Na oitiva realizada no dia 30 de dezembro de 2025, Costa negou que a compra do Master tenha sido uma tentativa de salvar o banco de Daniel Vorcaro.
“Naquela primeira proposta do início do processo de auditoria, estávamos eliminando R$ 23 bilhões. Com o avançar da auditoria, isso evoluiu para R$ 51 bilhões. Então, um contrato que tem conjunto de cláusulas precedentes, que obriga reorganização societária, que exclui volume como esse de ativos, nunca poderia ser tratado como contrato de salvação do Master”, enfatizou.

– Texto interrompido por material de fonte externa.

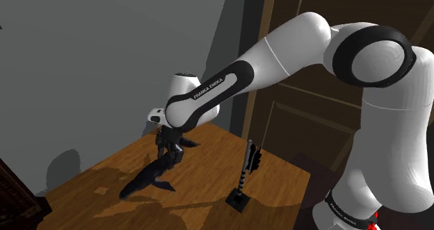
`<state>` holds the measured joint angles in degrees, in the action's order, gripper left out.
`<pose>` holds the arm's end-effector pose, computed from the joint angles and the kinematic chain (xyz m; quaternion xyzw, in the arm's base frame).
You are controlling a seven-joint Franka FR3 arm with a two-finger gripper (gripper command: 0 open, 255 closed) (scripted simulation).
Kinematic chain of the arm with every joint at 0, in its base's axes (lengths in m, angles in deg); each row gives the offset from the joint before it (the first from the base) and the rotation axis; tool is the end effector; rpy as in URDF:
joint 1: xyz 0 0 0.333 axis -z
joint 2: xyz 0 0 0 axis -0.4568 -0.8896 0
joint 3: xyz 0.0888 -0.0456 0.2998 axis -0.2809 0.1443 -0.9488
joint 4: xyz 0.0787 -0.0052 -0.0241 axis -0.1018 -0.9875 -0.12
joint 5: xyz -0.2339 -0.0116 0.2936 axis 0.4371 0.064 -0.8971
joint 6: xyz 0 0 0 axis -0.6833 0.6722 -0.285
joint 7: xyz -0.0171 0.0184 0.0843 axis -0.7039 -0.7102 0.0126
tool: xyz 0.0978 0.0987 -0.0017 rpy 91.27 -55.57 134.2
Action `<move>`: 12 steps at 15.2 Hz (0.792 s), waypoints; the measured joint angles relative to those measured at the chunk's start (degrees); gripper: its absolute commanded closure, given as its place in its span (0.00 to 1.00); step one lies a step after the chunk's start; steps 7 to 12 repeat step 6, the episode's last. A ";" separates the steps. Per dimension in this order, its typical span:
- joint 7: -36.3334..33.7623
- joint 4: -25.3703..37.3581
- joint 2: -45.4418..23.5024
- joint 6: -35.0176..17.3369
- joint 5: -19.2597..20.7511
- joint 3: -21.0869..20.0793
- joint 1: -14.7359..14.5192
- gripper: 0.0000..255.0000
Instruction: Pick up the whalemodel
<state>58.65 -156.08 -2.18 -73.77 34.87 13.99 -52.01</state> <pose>0.5146 0.3393 0.2818 -0.6788 -0.7162 -0.1184 0.1106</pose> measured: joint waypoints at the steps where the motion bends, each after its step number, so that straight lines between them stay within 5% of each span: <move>1: -0.22 0.24 0.40 0.63 0.15 0.06 0.00 1.00; 12: -1.22 1.04 2.39 3.38 0.78 0.34 0.03 1.00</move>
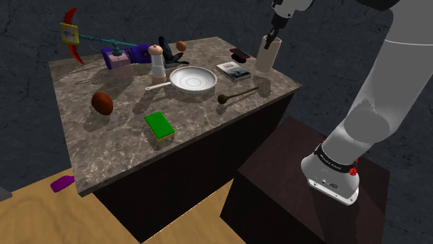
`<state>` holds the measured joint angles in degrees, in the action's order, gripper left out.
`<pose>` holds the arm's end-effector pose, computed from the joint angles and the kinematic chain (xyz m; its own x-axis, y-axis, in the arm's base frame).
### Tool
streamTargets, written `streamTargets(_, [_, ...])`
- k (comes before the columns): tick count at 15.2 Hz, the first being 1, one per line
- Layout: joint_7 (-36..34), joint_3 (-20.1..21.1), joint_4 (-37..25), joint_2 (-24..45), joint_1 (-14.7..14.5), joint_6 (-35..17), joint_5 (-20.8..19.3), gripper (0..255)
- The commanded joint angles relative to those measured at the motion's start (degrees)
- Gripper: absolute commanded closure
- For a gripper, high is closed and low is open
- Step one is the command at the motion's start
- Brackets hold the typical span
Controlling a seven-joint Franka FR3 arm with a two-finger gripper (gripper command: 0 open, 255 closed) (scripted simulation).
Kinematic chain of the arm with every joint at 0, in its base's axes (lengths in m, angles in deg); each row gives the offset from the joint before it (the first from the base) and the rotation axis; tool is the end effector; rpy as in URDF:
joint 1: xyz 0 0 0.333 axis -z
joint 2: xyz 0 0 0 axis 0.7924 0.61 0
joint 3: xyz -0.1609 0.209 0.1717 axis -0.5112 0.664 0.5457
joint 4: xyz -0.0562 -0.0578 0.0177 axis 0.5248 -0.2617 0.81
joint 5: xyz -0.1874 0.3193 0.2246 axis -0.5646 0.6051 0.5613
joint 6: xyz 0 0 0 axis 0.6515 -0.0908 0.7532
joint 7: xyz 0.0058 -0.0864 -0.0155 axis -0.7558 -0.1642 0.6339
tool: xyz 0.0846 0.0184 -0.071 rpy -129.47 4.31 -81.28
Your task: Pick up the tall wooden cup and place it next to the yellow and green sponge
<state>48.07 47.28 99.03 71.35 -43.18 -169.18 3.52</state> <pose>0.5501 -0.3782 0.4031 0.9653 0.2000 0.1677 0.2020 -0.9794 0.0049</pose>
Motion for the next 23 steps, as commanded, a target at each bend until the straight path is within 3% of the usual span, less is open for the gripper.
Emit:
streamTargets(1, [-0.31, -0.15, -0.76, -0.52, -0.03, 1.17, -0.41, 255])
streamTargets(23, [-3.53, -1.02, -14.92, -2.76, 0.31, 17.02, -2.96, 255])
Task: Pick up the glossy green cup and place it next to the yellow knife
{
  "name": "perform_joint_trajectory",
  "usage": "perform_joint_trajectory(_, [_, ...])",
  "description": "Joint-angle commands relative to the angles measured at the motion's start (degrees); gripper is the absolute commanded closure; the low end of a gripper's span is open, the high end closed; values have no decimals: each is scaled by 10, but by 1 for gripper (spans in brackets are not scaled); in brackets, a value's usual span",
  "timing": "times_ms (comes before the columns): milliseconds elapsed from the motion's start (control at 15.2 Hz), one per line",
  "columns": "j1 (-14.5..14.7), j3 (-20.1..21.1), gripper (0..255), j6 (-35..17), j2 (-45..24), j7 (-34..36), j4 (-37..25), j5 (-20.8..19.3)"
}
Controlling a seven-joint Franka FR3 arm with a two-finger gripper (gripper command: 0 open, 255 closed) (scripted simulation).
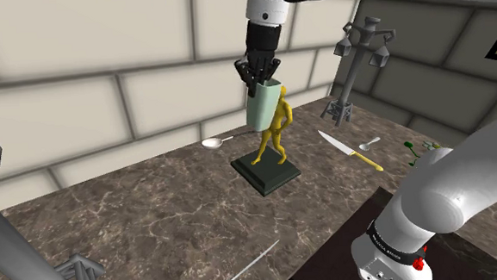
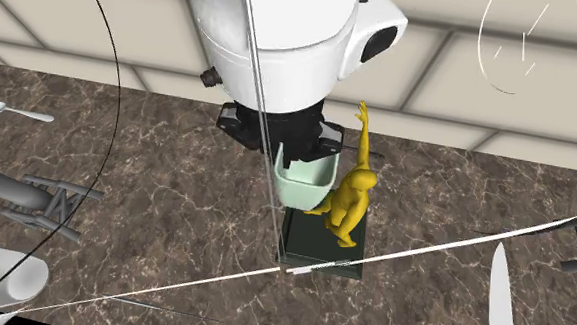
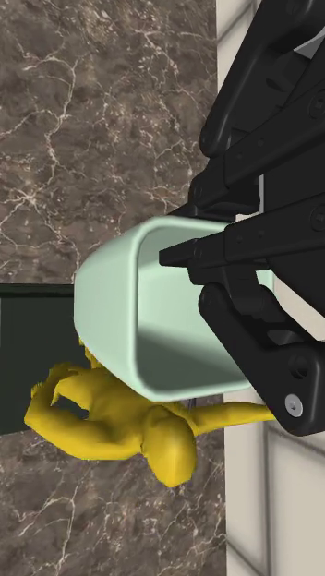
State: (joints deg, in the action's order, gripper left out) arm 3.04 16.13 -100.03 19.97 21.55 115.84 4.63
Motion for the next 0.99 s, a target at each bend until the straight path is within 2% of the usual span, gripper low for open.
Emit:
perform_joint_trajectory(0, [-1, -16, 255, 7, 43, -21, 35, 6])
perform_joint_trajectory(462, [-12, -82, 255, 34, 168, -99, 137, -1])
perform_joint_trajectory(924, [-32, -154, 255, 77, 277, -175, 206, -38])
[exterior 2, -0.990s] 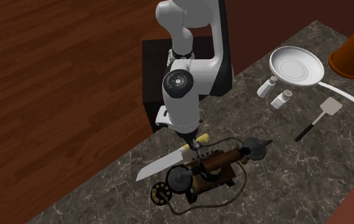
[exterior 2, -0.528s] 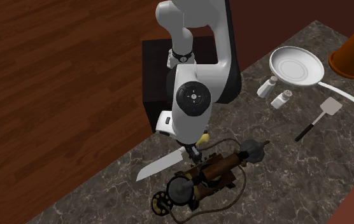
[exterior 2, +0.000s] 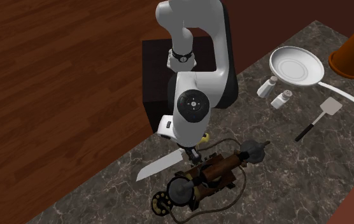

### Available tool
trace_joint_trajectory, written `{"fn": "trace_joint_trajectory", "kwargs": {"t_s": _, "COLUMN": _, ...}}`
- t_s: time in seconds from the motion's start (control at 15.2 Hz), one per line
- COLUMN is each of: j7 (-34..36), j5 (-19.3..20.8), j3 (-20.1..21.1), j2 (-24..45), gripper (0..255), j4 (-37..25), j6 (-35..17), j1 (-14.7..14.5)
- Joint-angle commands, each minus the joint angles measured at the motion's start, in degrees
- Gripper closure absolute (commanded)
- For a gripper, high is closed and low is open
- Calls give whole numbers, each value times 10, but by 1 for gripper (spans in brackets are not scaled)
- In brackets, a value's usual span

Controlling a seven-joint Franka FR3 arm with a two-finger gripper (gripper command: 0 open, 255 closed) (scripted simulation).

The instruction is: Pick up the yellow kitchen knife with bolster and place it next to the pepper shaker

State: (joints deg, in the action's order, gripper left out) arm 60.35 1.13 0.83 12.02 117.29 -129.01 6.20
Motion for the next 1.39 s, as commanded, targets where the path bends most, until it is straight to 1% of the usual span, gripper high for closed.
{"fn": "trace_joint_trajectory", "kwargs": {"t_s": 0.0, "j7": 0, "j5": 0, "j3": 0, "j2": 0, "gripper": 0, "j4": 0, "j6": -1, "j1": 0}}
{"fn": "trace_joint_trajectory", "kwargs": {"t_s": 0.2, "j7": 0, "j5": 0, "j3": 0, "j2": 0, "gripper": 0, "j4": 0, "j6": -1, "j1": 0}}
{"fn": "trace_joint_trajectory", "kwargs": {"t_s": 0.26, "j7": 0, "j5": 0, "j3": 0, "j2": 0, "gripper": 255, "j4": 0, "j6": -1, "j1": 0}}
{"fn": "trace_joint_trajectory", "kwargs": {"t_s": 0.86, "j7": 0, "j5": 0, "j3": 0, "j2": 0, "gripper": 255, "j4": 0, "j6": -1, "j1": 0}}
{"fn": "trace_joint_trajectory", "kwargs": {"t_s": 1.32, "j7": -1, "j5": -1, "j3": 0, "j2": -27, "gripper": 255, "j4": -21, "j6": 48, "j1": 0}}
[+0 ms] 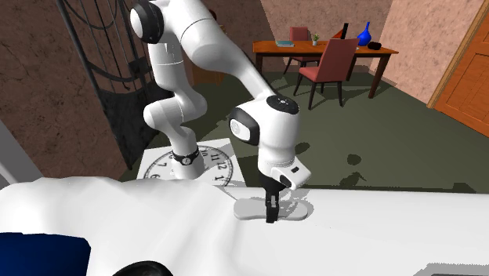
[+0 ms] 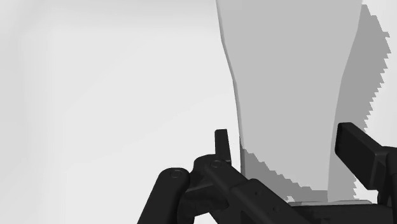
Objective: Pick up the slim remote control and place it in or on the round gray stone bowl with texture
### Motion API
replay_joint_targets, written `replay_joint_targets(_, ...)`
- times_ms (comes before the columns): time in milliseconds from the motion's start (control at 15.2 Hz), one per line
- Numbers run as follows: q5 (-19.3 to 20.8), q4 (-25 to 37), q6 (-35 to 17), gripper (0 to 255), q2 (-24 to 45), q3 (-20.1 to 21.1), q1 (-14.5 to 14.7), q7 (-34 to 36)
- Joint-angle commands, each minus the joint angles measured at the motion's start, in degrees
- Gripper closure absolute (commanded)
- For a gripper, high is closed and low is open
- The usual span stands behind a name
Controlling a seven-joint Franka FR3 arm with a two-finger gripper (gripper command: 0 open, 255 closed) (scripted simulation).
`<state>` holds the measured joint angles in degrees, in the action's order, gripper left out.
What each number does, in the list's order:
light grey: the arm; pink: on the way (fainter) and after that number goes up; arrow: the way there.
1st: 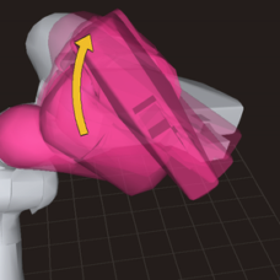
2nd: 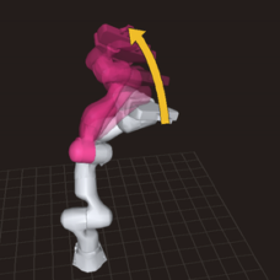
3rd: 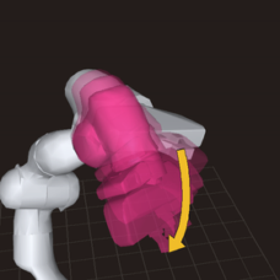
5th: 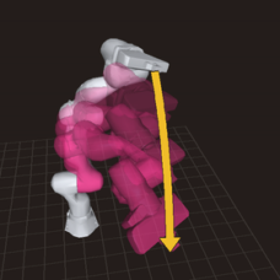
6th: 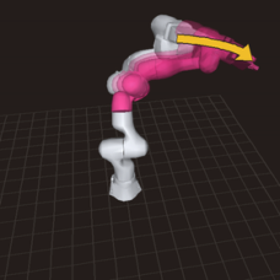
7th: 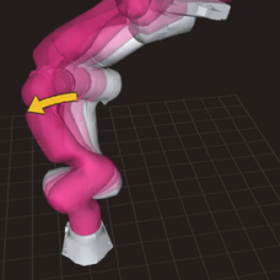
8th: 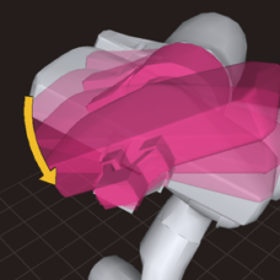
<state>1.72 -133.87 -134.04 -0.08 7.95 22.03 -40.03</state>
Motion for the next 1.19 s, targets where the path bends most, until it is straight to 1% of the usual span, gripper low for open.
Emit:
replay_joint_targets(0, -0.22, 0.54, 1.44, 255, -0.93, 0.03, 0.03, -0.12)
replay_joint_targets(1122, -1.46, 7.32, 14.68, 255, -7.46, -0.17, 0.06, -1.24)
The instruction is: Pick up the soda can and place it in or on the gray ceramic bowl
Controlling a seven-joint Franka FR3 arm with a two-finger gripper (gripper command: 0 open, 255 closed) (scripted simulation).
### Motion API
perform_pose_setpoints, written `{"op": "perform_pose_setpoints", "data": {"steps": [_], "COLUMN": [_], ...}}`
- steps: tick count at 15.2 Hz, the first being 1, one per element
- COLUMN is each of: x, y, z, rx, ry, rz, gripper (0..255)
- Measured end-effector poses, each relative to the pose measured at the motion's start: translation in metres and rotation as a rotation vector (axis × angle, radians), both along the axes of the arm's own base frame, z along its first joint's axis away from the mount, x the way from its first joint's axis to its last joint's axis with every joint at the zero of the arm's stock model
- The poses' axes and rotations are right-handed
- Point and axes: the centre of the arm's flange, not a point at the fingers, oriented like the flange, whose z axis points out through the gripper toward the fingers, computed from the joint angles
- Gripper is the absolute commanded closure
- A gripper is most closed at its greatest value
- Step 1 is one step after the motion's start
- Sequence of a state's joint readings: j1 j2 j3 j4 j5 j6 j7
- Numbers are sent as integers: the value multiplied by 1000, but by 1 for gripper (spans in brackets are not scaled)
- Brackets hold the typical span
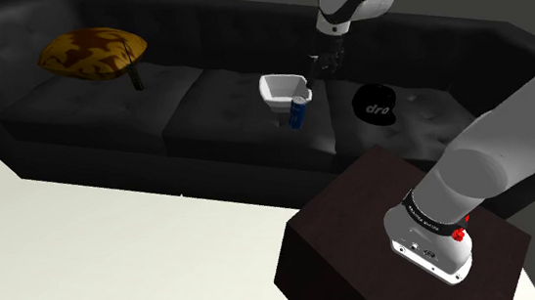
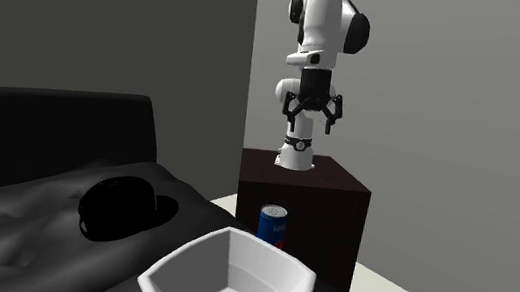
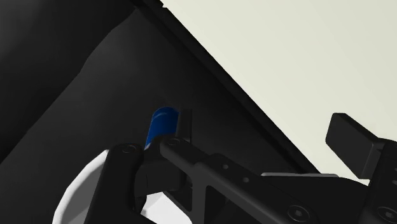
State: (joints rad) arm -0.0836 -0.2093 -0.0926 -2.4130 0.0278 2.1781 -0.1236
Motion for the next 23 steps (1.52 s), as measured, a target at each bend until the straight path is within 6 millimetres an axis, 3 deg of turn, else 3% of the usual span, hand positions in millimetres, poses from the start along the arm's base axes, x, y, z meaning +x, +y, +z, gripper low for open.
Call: {"op": "perform_pose_setpoints", "data": {"steps": [14, 18, 23], "x": [103, 120, 124], "y": [-71, -82, -82], "z": [-126, -155, -184], "rx": [-46, -53, -54], "ry": [-18, -19, -20], "rz": [1, 1, 1], "gripper": [0, 0, 0]}}
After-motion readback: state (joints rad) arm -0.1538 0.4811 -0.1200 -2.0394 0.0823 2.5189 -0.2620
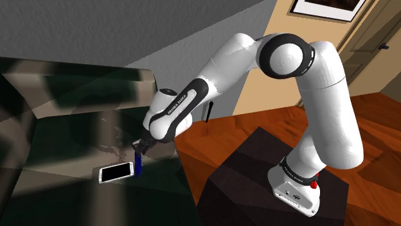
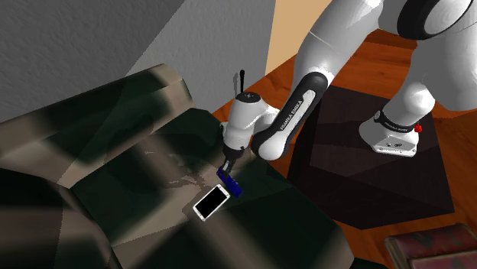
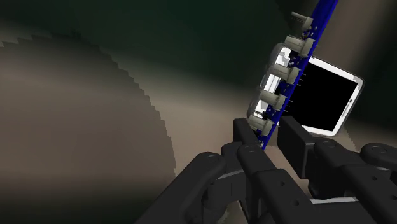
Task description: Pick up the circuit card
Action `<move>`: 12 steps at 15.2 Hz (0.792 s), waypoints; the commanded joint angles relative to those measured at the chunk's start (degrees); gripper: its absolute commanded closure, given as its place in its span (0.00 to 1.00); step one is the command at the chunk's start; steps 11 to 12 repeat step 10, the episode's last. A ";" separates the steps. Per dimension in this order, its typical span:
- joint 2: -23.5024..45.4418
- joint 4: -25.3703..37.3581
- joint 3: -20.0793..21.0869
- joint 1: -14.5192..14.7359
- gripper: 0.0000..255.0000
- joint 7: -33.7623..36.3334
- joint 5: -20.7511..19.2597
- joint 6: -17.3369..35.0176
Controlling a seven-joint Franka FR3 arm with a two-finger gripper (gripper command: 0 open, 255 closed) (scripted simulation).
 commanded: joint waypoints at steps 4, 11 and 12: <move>-3.72 -1.35 -0.05 -0.15 1.00 0.80 0.11 -2.30; -6.65 -2.19 -0.12 -0.17 1.00 1.56 0.13 -4.30; -6.65 -2.19 -0.12 -0.17 1.00 1.56 0.13 -4.30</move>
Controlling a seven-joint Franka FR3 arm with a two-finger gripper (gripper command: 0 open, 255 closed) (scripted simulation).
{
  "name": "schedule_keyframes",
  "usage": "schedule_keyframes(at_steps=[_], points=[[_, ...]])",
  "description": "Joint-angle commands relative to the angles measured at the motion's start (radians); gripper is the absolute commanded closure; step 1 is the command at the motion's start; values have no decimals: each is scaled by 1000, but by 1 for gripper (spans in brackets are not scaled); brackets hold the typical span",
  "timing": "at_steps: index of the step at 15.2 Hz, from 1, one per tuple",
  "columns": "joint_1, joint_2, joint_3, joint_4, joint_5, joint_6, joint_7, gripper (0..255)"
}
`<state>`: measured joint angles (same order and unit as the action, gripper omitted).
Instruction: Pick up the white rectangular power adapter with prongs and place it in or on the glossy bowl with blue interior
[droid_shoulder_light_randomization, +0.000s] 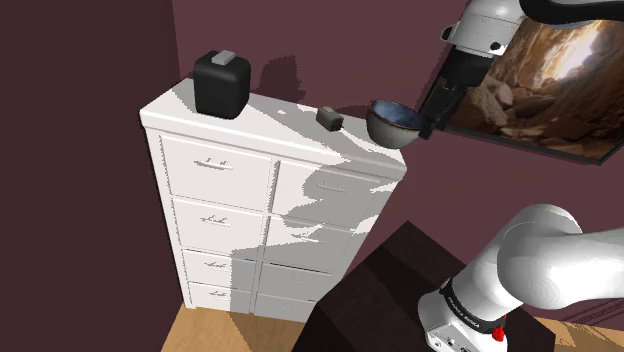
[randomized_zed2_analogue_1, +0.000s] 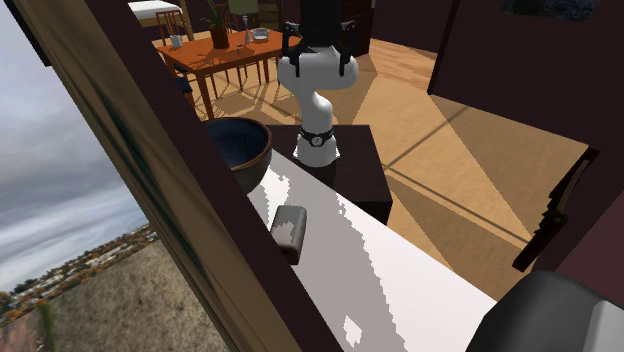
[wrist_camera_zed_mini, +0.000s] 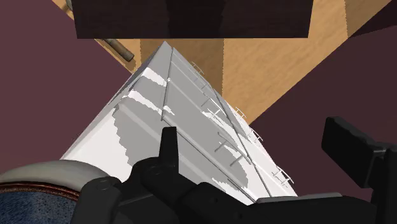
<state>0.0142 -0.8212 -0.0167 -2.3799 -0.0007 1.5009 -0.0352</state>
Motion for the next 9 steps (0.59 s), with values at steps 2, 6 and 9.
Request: schedule_keyframes(at_steps=[2,6,9], points=[[-2,40,-2,13,-1,24,2,0],[-10,203,-8,81,-4,107,9,0],[-15,326,-14,145,-5,157,15,0]])
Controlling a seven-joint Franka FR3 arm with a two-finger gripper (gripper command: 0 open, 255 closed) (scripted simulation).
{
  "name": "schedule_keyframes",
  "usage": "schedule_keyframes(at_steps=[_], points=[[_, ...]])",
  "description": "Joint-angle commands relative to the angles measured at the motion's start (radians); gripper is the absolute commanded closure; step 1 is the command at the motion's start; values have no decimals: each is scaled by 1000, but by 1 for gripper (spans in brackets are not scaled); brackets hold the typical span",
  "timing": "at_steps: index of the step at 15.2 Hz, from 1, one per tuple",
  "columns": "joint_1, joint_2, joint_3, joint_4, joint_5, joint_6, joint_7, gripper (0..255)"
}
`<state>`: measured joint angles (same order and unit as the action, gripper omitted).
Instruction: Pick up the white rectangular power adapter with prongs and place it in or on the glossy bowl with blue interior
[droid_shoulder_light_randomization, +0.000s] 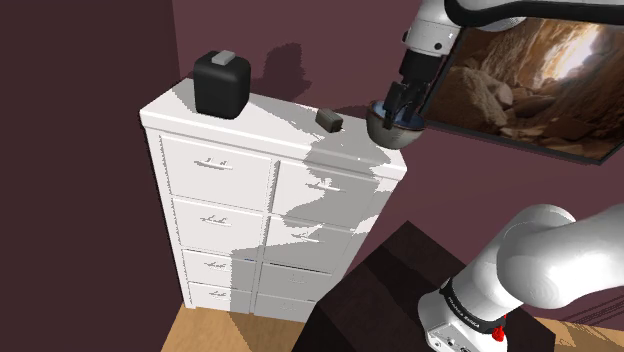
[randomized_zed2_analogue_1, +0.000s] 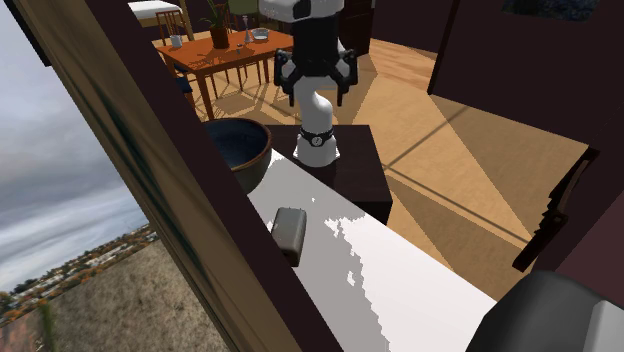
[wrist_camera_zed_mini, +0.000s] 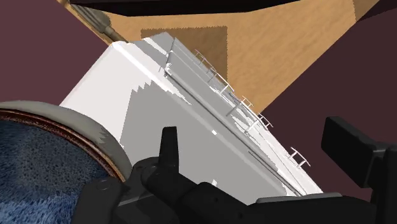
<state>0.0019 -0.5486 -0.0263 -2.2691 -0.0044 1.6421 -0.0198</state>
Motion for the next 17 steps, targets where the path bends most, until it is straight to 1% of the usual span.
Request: schedule_keyframes(at_steps=[1,5,9,13,17], points=[[-4,94,-6,58,-2,30,1,0],[-10,258,-14,167,-1,74,7,0],[-17,422,-23,296,2,97,12,0],[-24,588,-31,449,8,99,15,0],[-34,760,-39,629,18,78,18,0]])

O negócio chegou a ser aprovado pelo Conselho Administrativo de Defesa Econômica (Cade), mas foi barrado no Banco Central.
O Master foi liquidado pelo BC em novembro de 2025, no mesmo dia em que a PF deflagrou a primeira fase da Operação Compliance Zero, que investiga suposta fraude envolvendo a compra de carteiras de crédito do Master pelo BRB no valor de R$ 12 bilhões.
Paulo Henrique Costa foi afastado do cargo de presidente do BRB, que ocupava há sete anos. Posteriormente, foi demitido e substituído por Nelson Antônio de Souza.
Daniel Vorcaro, dono do Master, ficou preso por 12 dias e cumpre, desde então, medidas cautelares que incluem uso de tornozeleira eletrônica.